In this embodiment, an inverter device is used as the rotation speed control means 17, but a switching element such as a triax inserted in the power supply path of the motor 16 can be directly controlled by an ON-OFF signal from the microcomputer 18. The rotation speed of the motor 16 may be changed.

(g) Effects of the invention According to the invention, it is possible to compare the solvent temperature with a set temperature and suppress the increase in solvent temperature due to the heat generated by the motor by lowering the motor rotation speed. It is possible to provide an extremely simple and inexpensive dry cleaner that does not require large cooling equipment or its operation to suppress the temperature of the solvent.

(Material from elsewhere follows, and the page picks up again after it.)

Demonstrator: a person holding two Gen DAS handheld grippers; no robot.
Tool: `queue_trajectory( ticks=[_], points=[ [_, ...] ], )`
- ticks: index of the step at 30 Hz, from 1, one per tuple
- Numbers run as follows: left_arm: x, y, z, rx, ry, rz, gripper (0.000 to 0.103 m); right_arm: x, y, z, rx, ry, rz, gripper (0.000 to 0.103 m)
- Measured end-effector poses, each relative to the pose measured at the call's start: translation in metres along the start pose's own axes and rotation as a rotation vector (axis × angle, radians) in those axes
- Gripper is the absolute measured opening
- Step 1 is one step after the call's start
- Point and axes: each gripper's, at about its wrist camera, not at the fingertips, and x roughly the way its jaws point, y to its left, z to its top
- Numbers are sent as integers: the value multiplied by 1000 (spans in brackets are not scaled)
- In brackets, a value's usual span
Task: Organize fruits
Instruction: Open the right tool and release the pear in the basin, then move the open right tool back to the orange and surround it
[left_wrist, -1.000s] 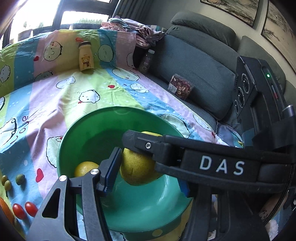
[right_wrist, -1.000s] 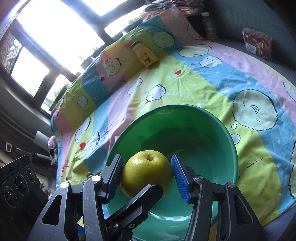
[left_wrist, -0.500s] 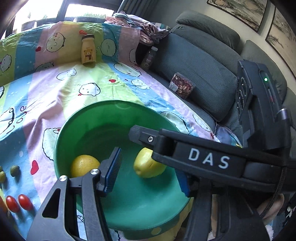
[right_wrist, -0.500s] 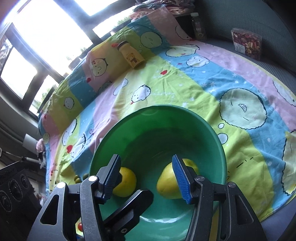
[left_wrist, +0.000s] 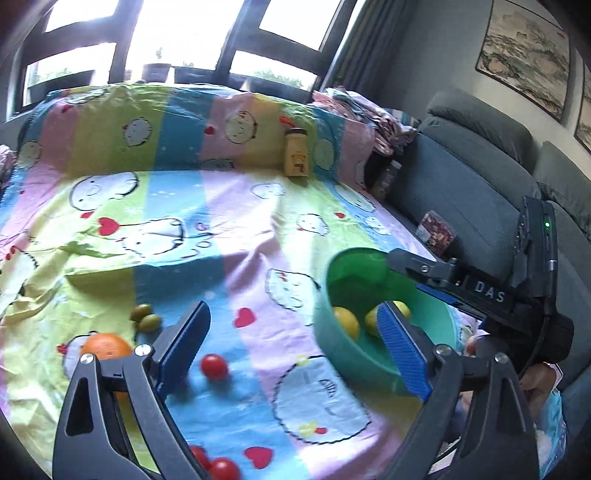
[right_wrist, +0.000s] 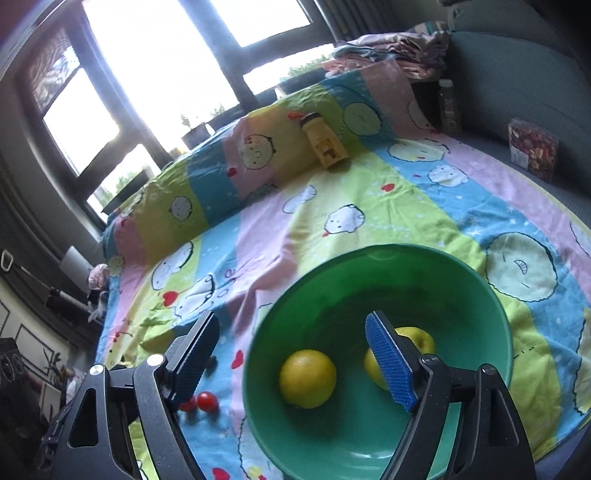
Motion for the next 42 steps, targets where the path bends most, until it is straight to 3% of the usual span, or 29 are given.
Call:
queue_trajectory(
  ticks=[5, 11, 16, 22, 25, 30, 36, 37, 42],
  points=[
    [-21, 55, -9, -97, -68, 143, 97, 8, 29, -8, -54, -8, 37, 83],
    [-27, 108, -20, -190, -64, 240, 97, 27, 64, -23, -103, 40, 103, 84],
    [-25, 133, -22, -269, -42, 261, 97, 40, 95, -39, -196, 94, 130, 84],
    [-17, 143, -24, -284, 1, 292, 96, 58, 121, -46, -241, 191, 198, 84],
    [-13, 147, -27, -300, 48, 246, 96, 73, 136, -44, -235, 275, 235, 84],
    [-2, 139, -31, -257, 106, 264, 93, 109, 168, -45, -255, 456, 322, 84],
    [14, 136, -39, -261, 178, 263, 86, 151, 182, -69, -281, 616, 325, 84],
    [15, 136, -40, -260, 184, 267, 82, 156, 183, -73, -278, 640, 328, 84],
    [21, 146, -44, -319, 216, 264, 81, 170, 184, -80, -282, 689, 342, 84]
  ],
)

[Brief explanation of the drawing]

FIG. 1 is a control circuit diagram of a dry cleaner according to the present invention, FIG. 2 is a flowchart for explaining the operation, and FIG. 3 is a piping mechanism diagram. 1...Tank, 3...Washing tub, 6...Pump,
13...Temperature sensor, 16...Motor, 17...
...Rotation speed control means, 18...Microcomputer, 24...
Frequency specification section, 26...Set temperature comparison section.

Claims (1)

[Scope of utility model registration request] The petroleum-based solvent stored in the tank is transferred to the washing tub.
In a dry cleaner that is appropriately supplied by a pump, a motor that drives the pump, a temperature sensor that detects the temperature of the solvent, and a comparison section that compares and determines whether the detected temperature exceeds a set temperature;
A dry cleaner comprising: rotation speed control means for rotating the motor at a low speed based on the output of the comparison section.